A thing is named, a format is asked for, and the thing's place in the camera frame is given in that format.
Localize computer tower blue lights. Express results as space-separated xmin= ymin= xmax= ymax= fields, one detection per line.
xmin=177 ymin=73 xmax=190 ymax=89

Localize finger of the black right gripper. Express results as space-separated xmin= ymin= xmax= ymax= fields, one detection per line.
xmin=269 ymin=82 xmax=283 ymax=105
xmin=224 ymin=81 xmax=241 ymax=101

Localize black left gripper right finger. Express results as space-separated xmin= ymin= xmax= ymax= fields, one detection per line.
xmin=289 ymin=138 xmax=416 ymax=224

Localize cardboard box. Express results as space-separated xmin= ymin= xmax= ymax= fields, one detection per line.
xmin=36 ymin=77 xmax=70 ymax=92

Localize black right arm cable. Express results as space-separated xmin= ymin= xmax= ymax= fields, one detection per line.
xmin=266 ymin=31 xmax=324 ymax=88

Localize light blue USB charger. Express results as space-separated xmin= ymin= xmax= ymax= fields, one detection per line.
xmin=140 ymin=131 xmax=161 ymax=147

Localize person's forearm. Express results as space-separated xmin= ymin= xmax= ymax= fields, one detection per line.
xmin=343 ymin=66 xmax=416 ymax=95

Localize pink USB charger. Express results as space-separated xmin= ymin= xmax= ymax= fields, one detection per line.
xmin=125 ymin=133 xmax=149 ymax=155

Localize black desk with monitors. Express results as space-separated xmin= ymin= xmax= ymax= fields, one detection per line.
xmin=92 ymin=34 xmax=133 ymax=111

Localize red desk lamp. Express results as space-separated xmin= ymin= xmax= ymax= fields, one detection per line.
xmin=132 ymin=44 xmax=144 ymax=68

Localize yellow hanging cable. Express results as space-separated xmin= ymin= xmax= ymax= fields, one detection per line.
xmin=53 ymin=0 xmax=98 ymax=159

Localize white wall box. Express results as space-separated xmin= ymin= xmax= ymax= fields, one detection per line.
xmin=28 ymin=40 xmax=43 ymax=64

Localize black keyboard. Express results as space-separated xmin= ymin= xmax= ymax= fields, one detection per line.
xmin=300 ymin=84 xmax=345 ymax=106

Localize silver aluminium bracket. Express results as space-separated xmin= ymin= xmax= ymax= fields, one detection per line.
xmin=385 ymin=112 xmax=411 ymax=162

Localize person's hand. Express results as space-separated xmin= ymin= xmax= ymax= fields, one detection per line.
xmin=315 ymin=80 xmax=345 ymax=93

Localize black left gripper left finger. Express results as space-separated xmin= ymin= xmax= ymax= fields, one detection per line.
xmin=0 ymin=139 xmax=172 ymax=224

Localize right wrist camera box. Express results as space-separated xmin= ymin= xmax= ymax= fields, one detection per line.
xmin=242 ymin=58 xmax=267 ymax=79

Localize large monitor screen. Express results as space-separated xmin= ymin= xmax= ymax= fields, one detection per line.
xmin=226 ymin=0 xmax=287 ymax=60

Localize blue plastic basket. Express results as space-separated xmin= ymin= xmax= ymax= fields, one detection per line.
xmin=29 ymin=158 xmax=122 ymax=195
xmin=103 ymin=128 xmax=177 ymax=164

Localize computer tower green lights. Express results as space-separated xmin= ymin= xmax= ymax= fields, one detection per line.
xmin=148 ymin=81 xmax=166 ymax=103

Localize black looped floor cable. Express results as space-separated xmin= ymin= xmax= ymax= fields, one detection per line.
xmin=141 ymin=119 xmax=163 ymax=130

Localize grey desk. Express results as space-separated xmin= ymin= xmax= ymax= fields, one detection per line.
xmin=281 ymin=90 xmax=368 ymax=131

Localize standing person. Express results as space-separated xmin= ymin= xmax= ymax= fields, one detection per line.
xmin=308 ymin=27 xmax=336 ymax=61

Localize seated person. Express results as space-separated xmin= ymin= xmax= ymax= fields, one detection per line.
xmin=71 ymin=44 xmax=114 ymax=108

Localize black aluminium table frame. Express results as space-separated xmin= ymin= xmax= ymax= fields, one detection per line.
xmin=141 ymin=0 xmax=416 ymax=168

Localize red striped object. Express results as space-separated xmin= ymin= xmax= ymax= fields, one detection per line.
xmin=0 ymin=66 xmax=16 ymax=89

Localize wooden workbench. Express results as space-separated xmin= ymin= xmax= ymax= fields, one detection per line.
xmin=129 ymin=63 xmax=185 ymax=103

==

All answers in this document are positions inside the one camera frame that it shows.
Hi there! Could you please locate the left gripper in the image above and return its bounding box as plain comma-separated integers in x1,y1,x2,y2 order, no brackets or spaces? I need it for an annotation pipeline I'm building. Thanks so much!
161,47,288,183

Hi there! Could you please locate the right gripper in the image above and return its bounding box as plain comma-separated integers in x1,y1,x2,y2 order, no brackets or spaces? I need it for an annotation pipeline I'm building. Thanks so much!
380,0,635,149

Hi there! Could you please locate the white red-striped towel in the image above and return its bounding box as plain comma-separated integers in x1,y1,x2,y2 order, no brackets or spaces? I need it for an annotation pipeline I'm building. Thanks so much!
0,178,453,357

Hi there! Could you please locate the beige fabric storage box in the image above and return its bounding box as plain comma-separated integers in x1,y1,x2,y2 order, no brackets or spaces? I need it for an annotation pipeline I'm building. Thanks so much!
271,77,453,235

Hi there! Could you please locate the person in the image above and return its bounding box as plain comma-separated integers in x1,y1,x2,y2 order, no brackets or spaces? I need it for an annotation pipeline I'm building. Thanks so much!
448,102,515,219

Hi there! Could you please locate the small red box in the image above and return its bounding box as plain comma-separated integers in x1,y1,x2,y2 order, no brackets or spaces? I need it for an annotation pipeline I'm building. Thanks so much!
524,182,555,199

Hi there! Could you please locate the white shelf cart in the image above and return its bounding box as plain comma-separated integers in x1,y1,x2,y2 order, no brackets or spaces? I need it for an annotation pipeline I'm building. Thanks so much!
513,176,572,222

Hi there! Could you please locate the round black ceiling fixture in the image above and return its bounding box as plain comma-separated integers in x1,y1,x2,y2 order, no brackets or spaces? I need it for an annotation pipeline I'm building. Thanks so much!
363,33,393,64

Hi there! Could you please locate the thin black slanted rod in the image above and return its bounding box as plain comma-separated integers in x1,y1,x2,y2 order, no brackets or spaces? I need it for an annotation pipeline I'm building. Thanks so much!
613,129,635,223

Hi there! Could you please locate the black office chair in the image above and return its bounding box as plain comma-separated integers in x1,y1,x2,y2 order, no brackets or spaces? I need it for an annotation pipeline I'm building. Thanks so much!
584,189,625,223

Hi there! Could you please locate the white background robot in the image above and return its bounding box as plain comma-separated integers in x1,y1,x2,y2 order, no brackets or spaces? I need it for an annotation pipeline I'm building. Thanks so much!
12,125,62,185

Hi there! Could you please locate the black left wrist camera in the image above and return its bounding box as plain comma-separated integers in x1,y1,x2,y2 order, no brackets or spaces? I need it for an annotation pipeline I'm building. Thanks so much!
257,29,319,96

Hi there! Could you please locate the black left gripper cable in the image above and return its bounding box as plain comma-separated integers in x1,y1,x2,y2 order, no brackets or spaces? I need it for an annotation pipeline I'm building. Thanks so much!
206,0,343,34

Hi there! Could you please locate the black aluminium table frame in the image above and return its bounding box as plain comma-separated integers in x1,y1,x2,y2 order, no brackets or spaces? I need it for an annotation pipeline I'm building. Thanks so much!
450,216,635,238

Your instructions: Lines containing the word "that" are to be located in the entries and copied.

Exercise output:
A thing is named, a format is asked for, and the thing's place in the camera frame is given in that format.
All answers in this document are positions inside the one camera frame that it shows.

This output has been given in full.